Okay, so it isn’t the polio vaccine.r />
I waited. The clouds took on a purple cast, then black, and still the radio was predicting more of yesterday. Three visitors left the lot, two more pulled in and walked into the building. A secretary or something in a white silk blouse, gray split skirt, and red high heels came out and talked with the telephone workers, who tipped back their hardhats and explained to her the principles of electronics. She nodded understanding, tossed her tawny hair, and clittered back inside. The clouds turned the color of fresh tar. Thunder grumbled. No cars had entered or left the underground garage in half an hour.
The workers struck the tent, rolled and folded it and put it in the back of the truck, and began putting away their tools. I got out of the car and walked down the ramp to the garage entrance.
The attendant in the booth was asleep on his elbow with his mouth open and a thread of spittle glittering off the end of his chin. His visored cap was cocked to one side, showing two inches of shiny pink scalp above a fringe of white hair. He had a flesh-colored lump of hearing aid in one big ear and bifocals with lenses as thick as hockey pucks. I didn’t tiptoe on my way past.
The air was fetid, sour with mildew and the dank stench of stale urine and new rubber and old exhaust and concrete that had never quite dried. The atmosphere was oppressive. I walked down the aisle with my mouth open, not so much to avoid the smell as to equalize the pressure inside my head. It was more than just the heat and the stagnant air inside and the storm building outside. I had felt it before, and every time I had come upon something unpleasant.

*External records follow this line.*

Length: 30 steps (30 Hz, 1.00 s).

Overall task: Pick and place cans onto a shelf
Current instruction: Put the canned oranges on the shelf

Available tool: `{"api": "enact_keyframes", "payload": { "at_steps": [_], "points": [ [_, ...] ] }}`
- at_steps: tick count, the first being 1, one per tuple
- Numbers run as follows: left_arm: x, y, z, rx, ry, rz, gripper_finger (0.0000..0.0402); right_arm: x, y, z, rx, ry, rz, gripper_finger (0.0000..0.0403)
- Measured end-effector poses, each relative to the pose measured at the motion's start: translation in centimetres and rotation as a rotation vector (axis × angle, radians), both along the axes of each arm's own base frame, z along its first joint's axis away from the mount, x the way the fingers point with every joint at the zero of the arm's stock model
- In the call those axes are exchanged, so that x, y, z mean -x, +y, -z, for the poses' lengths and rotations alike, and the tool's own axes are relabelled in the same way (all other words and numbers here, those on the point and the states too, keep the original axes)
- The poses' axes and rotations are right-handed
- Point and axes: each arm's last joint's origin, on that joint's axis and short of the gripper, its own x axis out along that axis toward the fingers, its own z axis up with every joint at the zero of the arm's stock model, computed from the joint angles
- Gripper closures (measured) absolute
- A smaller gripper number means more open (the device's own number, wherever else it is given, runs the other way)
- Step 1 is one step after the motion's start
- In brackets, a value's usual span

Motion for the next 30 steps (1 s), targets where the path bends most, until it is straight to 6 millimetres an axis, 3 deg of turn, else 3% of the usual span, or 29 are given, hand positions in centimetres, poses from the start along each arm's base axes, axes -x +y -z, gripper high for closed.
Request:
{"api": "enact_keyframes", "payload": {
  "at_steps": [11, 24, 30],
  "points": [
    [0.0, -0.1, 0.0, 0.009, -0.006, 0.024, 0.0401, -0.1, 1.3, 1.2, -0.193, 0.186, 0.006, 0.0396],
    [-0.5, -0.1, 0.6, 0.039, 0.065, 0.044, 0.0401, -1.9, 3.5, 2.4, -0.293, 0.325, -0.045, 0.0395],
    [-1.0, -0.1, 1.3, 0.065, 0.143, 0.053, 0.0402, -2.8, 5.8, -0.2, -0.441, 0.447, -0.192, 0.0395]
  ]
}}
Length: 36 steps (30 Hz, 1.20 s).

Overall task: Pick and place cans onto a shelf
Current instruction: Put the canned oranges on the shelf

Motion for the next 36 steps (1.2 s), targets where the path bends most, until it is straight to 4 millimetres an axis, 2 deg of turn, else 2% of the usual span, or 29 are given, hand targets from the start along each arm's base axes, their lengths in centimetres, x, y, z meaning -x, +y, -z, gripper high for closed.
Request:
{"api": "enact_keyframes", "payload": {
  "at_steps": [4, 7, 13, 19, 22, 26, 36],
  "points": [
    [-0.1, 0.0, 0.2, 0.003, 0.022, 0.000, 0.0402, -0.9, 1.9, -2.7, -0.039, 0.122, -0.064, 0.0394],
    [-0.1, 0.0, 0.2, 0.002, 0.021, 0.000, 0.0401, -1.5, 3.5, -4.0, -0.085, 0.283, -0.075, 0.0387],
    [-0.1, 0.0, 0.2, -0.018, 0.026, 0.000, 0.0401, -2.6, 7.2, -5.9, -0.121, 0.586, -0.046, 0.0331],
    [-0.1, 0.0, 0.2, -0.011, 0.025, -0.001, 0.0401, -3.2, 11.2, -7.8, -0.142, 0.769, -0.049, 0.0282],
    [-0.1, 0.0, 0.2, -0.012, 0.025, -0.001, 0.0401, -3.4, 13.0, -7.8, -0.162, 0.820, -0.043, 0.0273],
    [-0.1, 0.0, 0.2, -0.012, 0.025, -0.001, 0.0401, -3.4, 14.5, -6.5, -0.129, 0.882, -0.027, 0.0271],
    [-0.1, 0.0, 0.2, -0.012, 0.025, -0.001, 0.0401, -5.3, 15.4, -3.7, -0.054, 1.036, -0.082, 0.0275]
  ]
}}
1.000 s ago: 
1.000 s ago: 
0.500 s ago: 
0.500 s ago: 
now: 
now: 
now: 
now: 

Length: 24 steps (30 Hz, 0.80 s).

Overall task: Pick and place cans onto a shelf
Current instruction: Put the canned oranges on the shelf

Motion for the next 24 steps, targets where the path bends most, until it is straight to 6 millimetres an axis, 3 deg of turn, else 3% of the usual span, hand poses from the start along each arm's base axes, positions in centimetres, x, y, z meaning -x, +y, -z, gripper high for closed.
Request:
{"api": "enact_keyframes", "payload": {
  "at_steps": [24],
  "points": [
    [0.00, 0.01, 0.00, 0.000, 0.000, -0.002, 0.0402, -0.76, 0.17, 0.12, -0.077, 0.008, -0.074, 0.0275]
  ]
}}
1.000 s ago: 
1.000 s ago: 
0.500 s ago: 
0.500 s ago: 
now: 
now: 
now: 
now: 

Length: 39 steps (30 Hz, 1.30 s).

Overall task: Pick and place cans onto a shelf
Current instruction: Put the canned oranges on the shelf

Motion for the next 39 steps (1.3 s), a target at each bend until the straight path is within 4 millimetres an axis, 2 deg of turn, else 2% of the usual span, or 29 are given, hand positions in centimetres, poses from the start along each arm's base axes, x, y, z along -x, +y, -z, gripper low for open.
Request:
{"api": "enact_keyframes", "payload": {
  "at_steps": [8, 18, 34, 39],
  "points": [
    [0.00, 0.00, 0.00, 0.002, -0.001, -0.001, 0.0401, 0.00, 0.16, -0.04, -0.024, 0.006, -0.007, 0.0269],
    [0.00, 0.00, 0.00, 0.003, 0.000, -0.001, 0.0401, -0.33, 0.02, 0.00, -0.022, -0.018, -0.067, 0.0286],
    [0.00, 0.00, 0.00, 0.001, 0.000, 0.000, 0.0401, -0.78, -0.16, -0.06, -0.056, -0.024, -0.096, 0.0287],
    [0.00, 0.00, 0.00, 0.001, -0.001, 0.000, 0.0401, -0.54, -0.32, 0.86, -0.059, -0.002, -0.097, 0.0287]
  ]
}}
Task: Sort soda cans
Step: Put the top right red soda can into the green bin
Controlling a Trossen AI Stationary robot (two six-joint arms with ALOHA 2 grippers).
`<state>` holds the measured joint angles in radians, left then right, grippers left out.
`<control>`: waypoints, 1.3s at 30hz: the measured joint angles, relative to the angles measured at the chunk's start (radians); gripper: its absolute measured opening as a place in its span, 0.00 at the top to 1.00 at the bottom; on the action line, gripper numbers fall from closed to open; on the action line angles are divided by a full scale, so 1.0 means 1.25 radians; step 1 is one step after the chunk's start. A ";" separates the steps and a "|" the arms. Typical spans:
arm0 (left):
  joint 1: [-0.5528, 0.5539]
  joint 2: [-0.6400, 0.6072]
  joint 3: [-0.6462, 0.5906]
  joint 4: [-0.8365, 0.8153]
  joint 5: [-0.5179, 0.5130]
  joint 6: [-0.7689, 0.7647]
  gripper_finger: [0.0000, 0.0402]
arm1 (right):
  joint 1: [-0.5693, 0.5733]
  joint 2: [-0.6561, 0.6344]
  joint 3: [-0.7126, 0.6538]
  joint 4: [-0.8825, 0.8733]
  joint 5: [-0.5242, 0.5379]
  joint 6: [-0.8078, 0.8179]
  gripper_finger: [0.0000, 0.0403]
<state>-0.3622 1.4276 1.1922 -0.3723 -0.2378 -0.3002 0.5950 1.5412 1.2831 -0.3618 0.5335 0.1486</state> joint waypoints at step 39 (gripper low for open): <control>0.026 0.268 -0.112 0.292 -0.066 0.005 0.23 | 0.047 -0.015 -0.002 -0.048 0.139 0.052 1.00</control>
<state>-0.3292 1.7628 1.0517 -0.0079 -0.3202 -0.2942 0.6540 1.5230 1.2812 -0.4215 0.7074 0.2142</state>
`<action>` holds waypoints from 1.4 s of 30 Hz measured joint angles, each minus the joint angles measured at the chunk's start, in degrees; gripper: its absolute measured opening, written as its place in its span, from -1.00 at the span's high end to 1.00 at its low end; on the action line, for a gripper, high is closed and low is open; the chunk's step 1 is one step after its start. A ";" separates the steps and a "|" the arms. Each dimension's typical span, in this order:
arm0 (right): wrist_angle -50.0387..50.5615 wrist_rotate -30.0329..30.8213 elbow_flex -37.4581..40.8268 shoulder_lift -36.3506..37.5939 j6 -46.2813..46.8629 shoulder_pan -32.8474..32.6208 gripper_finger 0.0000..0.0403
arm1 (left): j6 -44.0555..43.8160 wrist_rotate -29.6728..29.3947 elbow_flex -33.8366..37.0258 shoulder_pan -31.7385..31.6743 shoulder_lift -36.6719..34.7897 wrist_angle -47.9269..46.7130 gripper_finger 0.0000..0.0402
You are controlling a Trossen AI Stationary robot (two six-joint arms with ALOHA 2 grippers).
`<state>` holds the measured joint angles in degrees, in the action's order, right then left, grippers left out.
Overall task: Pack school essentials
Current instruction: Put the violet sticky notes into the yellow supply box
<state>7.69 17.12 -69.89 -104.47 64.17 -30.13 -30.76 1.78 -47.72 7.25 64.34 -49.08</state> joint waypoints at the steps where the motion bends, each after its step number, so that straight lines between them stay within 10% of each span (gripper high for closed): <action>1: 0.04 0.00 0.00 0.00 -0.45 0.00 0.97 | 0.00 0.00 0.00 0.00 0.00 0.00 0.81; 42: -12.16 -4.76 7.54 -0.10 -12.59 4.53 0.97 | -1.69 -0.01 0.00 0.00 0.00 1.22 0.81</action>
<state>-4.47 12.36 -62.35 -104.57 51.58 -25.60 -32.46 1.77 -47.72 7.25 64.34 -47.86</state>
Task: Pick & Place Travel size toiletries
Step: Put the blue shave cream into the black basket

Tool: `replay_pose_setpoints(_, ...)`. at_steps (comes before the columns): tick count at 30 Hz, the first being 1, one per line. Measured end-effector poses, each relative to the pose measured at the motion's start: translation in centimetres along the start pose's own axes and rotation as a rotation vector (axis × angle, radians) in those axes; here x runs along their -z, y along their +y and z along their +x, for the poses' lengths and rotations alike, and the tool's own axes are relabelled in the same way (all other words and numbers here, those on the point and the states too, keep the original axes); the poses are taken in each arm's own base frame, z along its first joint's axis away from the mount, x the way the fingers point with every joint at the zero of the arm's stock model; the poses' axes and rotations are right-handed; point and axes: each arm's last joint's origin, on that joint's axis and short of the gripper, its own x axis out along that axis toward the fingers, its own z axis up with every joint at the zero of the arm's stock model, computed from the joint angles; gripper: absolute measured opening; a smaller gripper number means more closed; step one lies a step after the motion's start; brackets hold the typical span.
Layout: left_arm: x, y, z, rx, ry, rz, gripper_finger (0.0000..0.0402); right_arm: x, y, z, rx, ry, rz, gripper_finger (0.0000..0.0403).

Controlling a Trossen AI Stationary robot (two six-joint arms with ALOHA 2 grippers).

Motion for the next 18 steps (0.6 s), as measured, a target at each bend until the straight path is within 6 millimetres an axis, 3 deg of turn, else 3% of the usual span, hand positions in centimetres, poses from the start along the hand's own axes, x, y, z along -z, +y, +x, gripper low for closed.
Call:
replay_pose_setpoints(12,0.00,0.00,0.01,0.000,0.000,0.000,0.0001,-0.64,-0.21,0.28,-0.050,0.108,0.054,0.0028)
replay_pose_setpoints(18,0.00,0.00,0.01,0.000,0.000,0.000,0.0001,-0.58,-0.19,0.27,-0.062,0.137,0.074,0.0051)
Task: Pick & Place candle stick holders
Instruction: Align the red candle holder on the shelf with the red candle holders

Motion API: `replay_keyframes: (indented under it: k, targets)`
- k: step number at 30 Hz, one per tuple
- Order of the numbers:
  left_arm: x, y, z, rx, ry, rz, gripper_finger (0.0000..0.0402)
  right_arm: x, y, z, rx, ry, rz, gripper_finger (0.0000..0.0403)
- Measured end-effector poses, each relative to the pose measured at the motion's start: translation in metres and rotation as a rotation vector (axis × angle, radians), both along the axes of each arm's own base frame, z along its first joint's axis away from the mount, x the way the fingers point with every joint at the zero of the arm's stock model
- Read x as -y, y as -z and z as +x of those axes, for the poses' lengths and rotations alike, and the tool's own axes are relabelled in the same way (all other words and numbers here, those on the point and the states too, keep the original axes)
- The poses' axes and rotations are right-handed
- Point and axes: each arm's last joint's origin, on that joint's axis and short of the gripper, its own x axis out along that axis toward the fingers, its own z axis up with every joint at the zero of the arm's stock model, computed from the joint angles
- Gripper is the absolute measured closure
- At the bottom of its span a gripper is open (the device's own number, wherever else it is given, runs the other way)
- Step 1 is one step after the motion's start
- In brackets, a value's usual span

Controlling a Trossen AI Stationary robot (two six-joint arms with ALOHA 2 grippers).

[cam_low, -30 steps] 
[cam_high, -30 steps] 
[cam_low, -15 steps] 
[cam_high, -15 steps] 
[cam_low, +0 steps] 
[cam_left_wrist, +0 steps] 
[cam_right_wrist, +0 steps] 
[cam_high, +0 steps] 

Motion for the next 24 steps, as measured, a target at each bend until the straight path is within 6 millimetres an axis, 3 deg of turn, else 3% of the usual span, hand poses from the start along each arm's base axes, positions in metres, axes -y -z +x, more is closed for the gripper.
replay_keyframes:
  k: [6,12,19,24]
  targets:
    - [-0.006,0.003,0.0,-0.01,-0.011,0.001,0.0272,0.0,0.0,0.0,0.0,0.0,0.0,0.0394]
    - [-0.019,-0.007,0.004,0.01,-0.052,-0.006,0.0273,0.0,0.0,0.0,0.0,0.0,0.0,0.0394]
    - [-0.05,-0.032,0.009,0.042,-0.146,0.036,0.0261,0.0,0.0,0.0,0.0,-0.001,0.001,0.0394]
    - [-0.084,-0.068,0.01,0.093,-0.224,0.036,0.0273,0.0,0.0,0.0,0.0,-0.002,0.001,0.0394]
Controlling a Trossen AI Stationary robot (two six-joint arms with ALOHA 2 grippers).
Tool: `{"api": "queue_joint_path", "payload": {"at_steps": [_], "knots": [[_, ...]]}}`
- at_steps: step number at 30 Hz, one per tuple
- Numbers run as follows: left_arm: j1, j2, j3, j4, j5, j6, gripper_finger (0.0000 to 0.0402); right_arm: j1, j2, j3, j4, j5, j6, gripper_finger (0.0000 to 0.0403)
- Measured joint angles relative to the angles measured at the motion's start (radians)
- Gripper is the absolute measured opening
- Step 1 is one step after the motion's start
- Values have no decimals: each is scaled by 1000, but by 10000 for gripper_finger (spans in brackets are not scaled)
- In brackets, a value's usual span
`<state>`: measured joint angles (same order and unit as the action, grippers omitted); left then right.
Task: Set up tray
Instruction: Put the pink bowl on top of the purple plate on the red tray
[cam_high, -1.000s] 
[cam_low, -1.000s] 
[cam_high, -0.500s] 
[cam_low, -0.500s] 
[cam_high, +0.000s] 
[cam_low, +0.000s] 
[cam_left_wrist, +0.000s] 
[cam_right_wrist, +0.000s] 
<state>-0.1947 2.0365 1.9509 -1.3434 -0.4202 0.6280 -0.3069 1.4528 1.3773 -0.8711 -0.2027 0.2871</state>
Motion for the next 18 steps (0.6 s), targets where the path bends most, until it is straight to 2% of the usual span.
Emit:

I found the emerald-green Porsche parked next to the elevator in a space with Arsenault’s name embossed on a red metal plaque on the wall in front of it. The vanity plate above the rear bumper read PRED-8-OR.
Somebody had gotten a boot out of that.
The window on the driver’s side was starred from a neat round hole in the center. I closed my mouth, shook out my handkerchief, and tried the door handle. It tipped up without resistance and the door came open.